Google and Apple collaborated to allow mobile devices to use Bluetooth in the background and register when they come within close proximity of another mobile phone.
But the collaboration required health authorities’ apps to utilise a decentralised model of data storage – keeping the list of contacts on each device, rather than uploading it to a central authority – which they said would protect users’ privacy.
As the iOS and Android mobile operating systems are run on 99% of the world’s smartphones, the companies’ technical designs have a fundamental say in how contact-tracing apps work.
Despite this the government asserted that by holding the data on contacts in a centralised manner they would have been able to develop valuable epidemiological data about how the virus is spreading.
The centralised model would also have helped prevent against people causing mischief with the system by giving the authorities an edge in detecting false positives.
However, issues remain with the way that the Google and Apple model uses Bluetooth to detect proximity, with some devices confusing phones in pockets one metre away with a phone in a hand three metres away.

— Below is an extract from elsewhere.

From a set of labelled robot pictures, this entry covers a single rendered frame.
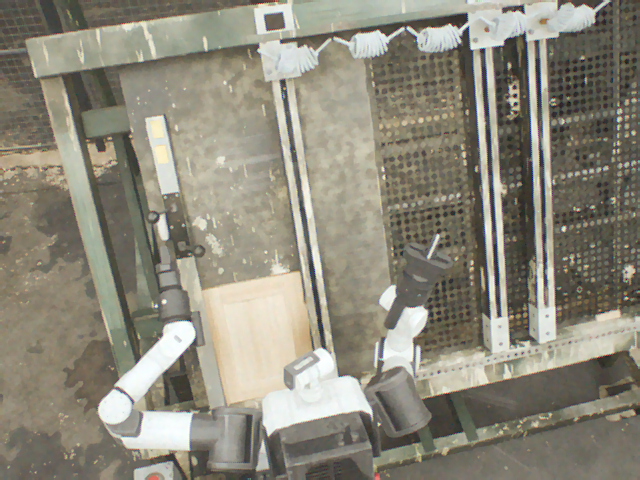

The NHS app had managed to improve on this, according to Baroness Harding and Mr Gould, who said their innovation would be shared with the technology companies.
They said: “As part of a collaborative approach we have agreed to share our own innovative work on estimating distance between app users with Google and Apple, work that we hope will benefit others, while using their solution to address some of the specific technical challenges identified through our rigorous testing.”
Despite being initially promised for mid-May, a health minister has now said that the NHS app will not be ready before winter.
Lord Bethell confirmed the government still planned to introduce the contact-tracing app, describing it as “a really important option for the future”.
The app has been the subject of a trial on the Isle of Wight, where the Department of Health says it has been downloaded by 54,000 people.
Lord Bethell said the trial had been a success, but admitted that one of its principal lessons had been that greater emphasis needed to be placed on manual contact tracing.
“It was a reminder that you can’t take a totally technical answer to the problem,” he said.
Problems with manual contact tracing have been apparent in NHS statistics which today revealed that at least a quarter of people who test positive for COVID-19 in the UK are being missed.